▸ **RECORD EXCERPTS**
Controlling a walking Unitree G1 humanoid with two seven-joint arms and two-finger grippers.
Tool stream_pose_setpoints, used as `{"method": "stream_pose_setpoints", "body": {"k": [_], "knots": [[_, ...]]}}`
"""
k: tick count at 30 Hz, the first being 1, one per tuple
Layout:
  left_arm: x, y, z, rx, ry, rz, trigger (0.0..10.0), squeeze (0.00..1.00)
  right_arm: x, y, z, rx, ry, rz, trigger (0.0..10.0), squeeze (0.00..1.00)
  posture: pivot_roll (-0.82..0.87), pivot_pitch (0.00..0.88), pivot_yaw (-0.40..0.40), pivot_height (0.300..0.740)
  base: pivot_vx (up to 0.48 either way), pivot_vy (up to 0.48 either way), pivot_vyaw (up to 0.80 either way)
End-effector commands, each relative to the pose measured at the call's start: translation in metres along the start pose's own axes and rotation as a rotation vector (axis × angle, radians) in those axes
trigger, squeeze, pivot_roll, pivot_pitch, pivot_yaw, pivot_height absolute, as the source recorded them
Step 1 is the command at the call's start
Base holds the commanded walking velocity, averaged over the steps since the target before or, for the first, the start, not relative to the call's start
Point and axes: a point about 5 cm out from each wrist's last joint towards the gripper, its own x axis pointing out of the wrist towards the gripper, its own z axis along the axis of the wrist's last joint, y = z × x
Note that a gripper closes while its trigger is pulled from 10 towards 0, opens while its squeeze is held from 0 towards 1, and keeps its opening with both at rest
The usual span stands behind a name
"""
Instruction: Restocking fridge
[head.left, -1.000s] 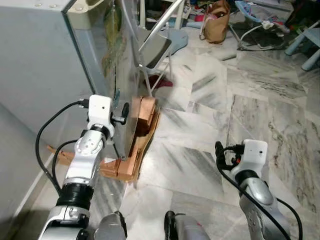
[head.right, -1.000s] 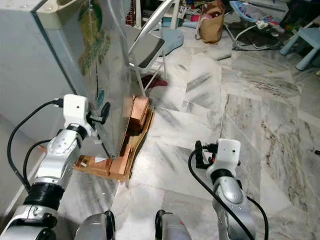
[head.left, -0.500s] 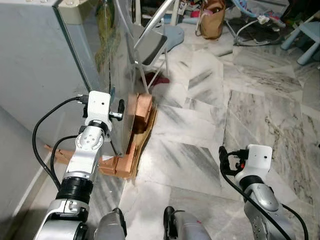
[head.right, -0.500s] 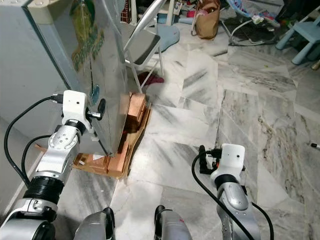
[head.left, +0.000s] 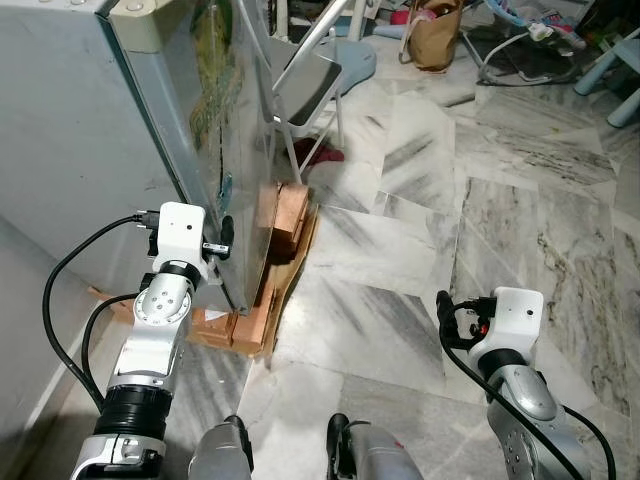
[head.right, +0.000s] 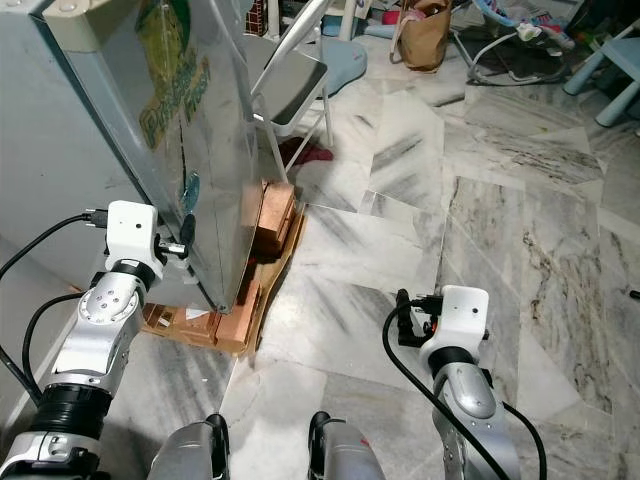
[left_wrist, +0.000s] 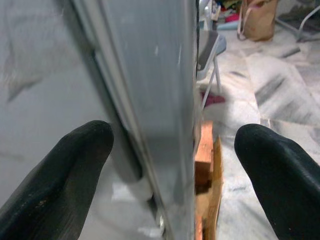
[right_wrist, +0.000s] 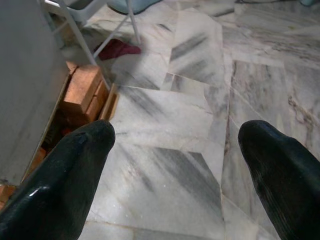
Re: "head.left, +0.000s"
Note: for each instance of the light blue kids table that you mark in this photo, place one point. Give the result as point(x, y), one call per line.
point(620, 60)

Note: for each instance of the silver fridge door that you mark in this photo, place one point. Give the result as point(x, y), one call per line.
point(235, 190)

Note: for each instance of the pale blue round stool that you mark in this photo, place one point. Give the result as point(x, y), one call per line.
point(358, 62)

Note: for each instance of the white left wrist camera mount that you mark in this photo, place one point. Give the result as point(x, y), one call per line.
point(180, 235)

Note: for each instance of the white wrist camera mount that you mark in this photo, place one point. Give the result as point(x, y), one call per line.
point(180, 235)
point(515, 320)

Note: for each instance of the baby bouncer seat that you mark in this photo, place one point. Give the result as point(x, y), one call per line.
point(520, 40)

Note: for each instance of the green printed door sticker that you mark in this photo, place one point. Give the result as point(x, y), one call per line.
point(215, 100)

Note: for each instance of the silver left robot leg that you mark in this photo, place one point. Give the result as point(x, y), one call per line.
point(220, 455)

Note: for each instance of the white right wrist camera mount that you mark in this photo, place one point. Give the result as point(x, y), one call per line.
point(515, 320)

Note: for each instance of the brown paper bag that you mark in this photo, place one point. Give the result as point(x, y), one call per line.
point(435, 40)

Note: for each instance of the red cloth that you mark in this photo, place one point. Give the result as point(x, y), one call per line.
point(320, 155)

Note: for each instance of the grey folding chair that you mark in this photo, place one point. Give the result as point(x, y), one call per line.
point(305, 85)

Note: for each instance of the orange brick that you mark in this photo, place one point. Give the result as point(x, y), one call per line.
point(285, 220)
point(245, 325)

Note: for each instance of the silver fridge body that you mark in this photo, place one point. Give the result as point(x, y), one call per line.
point(70, 120)

▸ **AIM OF THE EXERCISE**
Please reproduce, word for word, every line from the line with "Note: for each instance of the orange" to the final line above, including both ends.

▸ **ANSWER TO THIS PROBLEM**
Note: for each instance of the orange brick that you mark in this photo, place one point. Give the result as point(x, y), one call per line.
point(285, 220)
point(245, 325)

Note: for each instance of the silver fridge body that you mark in this photo, place one point. Give the result as point(x, y), one call per line.
point(70, 120)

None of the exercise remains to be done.